On Wed, Jun 26, 2013 at 4:00 PM, Geert Janssens
<janssens-geert at telenet.be>wrote:

> On Wednesday 26 June 2013 22:45:24 Christian Stimming wrote:
> > Am Dienstag, 25. Juni 2013, 14:20:33 schrieb John Ralls:
> > > I suppose that this isn't too harmful so long as it's clear that it
> > > conveys a false sense of security and that simply having separate
> > > userids is a better solution.
> > >
> > > Note that the MySql and Postgresql backends do provide for
> > > authentication, but we defeat it by storing the userid and
> > > password.
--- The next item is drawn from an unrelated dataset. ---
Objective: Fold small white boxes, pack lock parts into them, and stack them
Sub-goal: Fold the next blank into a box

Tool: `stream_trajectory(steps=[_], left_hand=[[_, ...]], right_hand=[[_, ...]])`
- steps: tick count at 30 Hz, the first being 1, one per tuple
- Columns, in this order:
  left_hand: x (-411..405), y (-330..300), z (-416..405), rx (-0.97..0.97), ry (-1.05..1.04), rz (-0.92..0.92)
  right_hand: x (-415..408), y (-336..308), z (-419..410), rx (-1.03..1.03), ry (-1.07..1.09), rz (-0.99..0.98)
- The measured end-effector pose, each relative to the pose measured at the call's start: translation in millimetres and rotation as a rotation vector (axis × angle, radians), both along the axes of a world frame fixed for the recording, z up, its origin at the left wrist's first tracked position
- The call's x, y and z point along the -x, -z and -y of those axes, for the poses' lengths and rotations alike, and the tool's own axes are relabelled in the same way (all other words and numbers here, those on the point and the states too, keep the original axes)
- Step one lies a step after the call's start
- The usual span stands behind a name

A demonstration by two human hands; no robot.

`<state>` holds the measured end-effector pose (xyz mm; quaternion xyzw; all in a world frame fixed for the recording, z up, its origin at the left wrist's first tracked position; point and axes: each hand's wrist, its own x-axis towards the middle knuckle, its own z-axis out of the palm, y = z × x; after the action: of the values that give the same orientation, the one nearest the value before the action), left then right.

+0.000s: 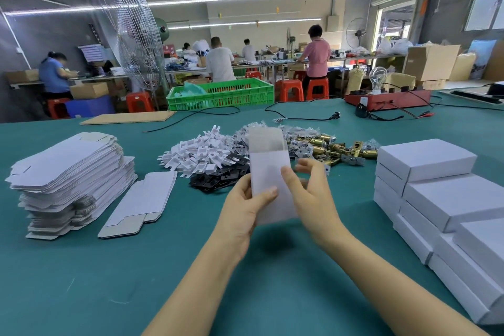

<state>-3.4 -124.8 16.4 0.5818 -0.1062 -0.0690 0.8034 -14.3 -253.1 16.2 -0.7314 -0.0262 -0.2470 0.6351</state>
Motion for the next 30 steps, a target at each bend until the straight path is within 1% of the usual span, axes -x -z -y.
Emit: stream_trajectory(steps=[1,3,6,8,11,14,19,22,26,28,30], left_hand=[[-0.5,5.5,-0.1,-0.052,-0.044,0.045],[-1.2,12.1,-2.1,-0.117,-0.095,0.107],[-5.1,16.0,-9.2,-0.161,-0.100,0.162],[-7.7,18.1,-12.6,-0.204,-0.081,0.186],[-8.9,21.5,-14.4,-0.235,-0.063,0.166],[-11.0,22.7,-18.2,-0.263,-0.030,0.159],[-13.8,23.9,-21.1,-0.249,-0.020,0.137],[-14.6,23.4,-19.5,-0.269,-0.037,0.148],[-17.1,24.4,-17.1,-0.251,-0.069,0.135],[-20.3,26.4,-17.6,-0.218,-0.115,0.096],[-23.4,28.6,-18.6,-0.198,-0.143,0.067]], right_hand=[[-1.1,3.4,1.7,-0.014,-0.040,-0.033],[-0.6,7.6,3.3,-0.042,-0.127,-0.038],[1.1,9.1,3.3,-0.083,-0.209,0.005],[1.2,11.9,2.8,-0.074,-0.233,0.010],[1.3,19.0,2.5,-0.095,-0.271,-0.020],[1.3,22.7,3.6,-0.182,-0.332,-0.042],[0.4,24.9,9.4,-0.356,-0.461,-0.118],[1.0,20.8,16.8,-0.362,-0.499,-0.165],[-3.2,13.7,29.2,-0.357,-0.473,-0.261],[-9.8,11.6,38.6,-0.374,-0.348,-0.324],[-20.9,11.0,52.2,-0.417,-0.143,-0.368]])
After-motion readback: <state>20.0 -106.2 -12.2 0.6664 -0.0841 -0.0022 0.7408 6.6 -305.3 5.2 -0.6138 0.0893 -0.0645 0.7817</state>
In those cases we should  pop up the authentication
> > > dialog rather than storing the credentials rather than using a KVP
> > > parameter on the book.
> >
> > Where do we store the passwords? Just in the full URL? That means if
> > there is no password the connection just doesn't open. We don't have
> > an extra password dialog if the SQL server responds but asks for a
> > password, correct?
>
> If I remember correctly, I implemented this as follows:
> - if the user enters a password in the file open/save as dialog, it's used
> - if no password is entered, a password request dialog pops up before
> attempting a connection
> - when a keychain is available, the password is stored in there
> automatically. This part may
> need some refinement.
>
>
I know this goes beyond the measures you have described, but doesn't the
zip compression library include support for a password? What if (when using
compressed xml) GnuCash included the password when compressing and
uncompressing the file?

I realize this wouldn't do anything about securing the log files or
sanitizing the data in RAM or any of the other places a truly secure
program would do AND it seems possible different zip libraries on different
platforms might implement the password in subtly different ways. HOWEVER
this would further "protect" the data file from casual inspection, and
might be a "free" feature provided by the zip library.